*Task to complete:* The line containing "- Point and" marks the end; copy exactly all lines from the start of the material up to and including it.

*Source data:*
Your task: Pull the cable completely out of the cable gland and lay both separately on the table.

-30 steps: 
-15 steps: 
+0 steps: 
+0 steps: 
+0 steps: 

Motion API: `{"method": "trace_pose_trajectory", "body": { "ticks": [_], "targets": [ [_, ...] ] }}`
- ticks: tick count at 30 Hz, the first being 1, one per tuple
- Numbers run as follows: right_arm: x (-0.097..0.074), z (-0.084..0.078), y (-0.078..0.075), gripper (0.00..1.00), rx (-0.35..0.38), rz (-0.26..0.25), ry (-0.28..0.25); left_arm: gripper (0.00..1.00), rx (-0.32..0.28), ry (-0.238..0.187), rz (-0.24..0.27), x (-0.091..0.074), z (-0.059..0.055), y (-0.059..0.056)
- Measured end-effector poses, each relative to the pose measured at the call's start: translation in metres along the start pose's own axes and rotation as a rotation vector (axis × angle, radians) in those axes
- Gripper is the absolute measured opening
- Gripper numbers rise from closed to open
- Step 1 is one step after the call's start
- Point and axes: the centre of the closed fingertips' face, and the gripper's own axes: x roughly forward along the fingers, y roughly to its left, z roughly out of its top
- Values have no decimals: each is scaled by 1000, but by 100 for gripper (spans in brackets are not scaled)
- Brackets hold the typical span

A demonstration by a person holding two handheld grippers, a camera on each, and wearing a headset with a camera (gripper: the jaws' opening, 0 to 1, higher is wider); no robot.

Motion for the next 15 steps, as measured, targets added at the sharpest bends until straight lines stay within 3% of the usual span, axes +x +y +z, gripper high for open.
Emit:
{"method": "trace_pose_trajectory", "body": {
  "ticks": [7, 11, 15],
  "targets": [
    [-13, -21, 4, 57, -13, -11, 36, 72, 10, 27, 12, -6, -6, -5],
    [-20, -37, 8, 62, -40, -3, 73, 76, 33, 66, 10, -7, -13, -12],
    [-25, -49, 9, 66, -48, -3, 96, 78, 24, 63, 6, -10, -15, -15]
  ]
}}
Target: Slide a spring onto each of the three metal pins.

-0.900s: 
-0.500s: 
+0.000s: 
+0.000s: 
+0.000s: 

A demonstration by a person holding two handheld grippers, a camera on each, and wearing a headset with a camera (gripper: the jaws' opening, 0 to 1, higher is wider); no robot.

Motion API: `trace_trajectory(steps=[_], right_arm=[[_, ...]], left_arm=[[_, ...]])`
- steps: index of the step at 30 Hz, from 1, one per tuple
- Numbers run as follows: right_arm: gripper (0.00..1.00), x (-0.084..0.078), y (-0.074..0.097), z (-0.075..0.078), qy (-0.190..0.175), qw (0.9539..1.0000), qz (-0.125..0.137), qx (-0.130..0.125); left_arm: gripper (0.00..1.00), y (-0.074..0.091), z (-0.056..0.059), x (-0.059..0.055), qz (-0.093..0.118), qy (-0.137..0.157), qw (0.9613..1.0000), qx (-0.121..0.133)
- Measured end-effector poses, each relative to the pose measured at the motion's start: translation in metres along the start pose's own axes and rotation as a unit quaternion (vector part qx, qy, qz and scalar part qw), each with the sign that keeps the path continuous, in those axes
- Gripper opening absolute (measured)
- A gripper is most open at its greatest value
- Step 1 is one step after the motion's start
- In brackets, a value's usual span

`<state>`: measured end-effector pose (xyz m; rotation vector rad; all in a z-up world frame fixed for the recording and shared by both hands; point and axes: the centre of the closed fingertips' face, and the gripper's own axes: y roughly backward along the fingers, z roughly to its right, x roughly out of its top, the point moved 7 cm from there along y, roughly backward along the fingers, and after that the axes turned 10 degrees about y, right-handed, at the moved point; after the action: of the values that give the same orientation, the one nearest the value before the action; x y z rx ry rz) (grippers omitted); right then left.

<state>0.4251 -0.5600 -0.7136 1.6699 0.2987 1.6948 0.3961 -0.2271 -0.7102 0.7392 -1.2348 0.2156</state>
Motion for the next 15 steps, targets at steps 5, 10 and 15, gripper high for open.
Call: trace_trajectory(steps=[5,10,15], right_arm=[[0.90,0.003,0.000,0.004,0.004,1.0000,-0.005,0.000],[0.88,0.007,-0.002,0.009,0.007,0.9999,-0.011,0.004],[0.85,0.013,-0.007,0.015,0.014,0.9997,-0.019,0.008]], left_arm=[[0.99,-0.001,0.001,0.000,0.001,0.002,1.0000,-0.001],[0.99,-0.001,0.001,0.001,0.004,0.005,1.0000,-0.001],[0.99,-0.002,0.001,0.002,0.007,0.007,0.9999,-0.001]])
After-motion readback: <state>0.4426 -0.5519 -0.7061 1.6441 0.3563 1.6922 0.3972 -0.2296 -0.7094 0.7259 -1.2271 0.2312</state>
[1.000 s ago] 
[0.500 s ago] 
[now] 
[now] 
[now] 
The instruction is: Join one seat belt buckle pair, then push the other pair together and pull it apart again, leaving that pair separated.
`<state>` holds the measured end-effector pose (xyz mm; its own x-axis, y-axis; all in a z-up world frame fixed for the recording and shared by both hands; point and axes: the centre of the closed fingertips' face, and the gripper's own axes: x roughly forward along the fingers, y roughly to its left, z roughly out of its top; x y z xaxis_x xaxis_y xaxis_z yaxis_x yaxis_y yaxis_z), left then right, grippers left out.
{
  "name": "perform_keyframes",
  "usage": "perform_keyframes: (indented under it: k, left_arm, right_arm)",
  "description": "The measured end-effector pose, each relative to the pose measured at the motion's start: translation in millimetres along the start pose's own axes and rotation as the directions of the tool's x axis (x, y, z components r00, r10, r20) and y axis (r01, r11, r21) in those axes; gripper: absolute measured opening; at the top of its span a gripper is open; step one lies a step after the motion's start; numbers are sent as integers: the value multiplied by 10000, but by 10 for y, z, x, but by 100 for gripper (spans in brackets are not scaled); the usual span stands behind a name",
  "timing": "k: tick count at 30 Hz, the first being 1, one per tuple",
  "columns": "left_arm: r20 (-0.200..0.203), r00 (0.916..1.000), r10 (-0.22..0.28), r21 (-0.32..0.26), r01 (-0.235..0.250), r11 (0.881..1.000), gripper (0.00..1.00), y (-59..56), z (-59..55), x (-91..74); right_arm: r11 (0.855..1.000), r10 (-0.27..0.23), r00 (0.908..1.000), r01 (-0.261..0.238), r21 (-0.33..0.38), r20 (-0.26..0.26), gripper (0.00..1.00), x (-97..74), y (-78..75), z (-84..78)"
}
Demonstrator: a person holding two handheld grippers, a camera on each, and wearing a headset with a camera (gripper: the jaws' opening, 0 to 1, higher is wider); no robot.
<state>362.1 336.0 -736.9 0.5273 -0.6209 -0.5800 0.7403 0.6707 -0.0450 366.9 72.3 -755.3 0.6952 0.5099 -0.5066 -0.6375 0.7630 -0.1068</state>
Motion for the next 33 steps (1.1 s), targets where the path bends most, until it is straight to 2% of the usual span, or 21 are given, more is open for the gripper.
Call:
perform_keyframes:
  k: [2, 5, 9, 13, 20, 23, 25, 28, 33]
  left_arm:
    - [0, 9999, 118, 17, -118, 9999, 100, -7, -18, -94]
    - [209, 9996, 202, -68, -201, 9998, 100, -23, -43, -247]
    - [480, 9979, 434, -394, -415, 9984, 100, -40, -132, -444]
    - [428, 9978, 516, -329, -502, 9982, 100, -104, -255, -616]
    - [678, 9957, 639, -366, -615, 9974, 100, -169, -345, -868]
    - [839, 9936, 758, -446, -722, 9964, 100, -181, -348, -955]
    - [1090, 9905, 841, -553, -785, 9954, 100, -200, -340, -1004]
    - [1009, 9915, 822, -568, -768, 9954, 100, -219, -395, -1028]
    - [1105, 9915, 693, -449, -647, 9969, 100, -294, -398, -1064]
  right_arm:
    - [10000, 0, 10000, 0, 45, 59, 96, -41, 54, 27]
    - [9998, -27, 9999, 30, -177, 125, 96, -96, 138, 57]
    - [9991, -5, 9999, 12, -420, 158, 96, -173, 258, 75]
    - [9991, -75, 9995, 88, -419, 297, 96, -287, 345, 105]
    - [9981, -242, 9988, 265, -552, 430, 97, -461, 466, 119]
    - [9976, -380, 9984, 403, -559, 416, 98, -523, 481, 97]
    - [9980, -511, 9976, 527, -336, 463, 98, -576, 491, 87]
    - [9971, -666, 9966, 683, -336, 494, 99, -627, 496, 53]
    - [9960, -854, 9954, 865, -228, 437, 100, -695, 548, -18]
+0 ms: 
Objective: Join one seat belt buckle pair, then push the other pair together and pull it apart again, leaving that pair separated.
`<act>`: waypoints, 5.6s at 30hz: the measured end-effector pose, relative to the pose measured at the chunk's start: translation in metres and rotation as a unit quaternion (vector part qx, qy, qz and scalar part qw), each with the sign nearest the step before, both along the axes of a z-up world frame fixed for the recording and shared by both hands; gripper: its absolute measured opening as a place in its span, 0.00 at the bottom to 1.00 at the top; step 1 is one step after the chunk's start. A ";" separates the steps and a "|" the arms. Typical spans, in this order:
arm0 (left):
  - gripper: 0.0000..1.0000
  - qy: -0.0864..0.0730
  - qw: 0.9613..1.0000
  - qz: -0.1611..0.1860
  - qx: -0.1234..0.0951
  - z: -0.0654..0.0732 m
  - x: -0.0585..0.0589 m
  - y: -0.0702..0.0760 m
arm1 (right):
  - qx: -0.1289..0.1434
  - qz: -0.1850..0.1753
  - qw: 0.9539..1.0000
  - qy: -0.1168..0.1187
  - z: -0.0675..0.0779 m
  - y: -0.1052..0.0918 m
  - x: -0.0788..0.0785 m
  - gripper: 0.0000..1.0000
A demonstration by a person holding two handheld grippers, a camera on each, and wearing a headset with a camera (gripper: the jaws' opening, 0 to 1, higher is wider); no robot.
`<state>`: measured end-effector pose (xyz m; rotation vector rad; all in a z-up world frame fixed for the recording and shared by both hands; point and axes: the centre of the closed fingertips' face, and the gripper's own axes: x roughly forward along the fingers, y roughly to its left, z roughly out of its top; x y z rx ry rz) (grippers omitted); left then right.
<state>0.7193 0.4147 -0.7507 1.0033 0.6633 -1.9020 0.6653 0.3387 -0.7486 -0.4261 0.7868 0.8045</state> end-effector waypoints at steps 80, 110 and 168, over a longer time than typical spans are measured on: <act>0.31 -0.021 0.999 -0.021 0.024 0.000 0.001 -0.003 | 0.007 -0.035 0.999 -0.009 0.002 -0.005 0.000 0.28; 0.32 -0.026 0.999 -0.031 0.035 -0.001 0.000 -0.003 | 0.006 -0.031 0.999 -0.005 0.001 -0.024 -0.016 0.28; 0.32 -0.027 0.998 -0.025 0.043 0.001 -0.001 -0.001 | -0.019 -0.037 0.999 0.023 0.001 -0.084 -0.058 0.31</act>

*Expected output:*
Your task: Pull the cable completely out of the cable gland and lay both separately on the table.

-30 steps: 
-15 steps: 
+0 steps: 
+0 steps: 
+0 steps: 

Motion API: `{"method": "trace_pose_trajectory", "body": { "ticks": [_], "targets": [ [_, ...] ] }}`
- ticks: tick count at 30 Hz, the first being 1, one per tuple
- Numbers run as follows: right_arm: x (-0.097..0.074), z (-0.084..0.078), y (-0.078..0.075), gripper (0.00..1.00), rx (-0.35..0.38), rz (-0.26..0.25), ry (-0.28..0.25); left_arm: gripper (0.00..1.00), rx (-0.32..0.28), ry (-0.238..0.187), rz (-0.24..0.27), x (-0.091..0.074), z (-0.059..0.055), y (-0.059..0.056)
- Measured end-effector poses, each relative to the pose measured at the call's start: translation in metres along the start pose's own axes and rotation as a rotation vector (axis × angle, radians) in those axes
- Gripper is the absolute measured opening
- Gripper numbers rise from closed to open
- Step 1 is one step after the call's start
- Point and axes: the centre of the closed fingertips' face, and the gripper's own axes: x roughly forward along the fingers, y roughly to its left, z roughly out of its top

Nothing more belongs to this answer.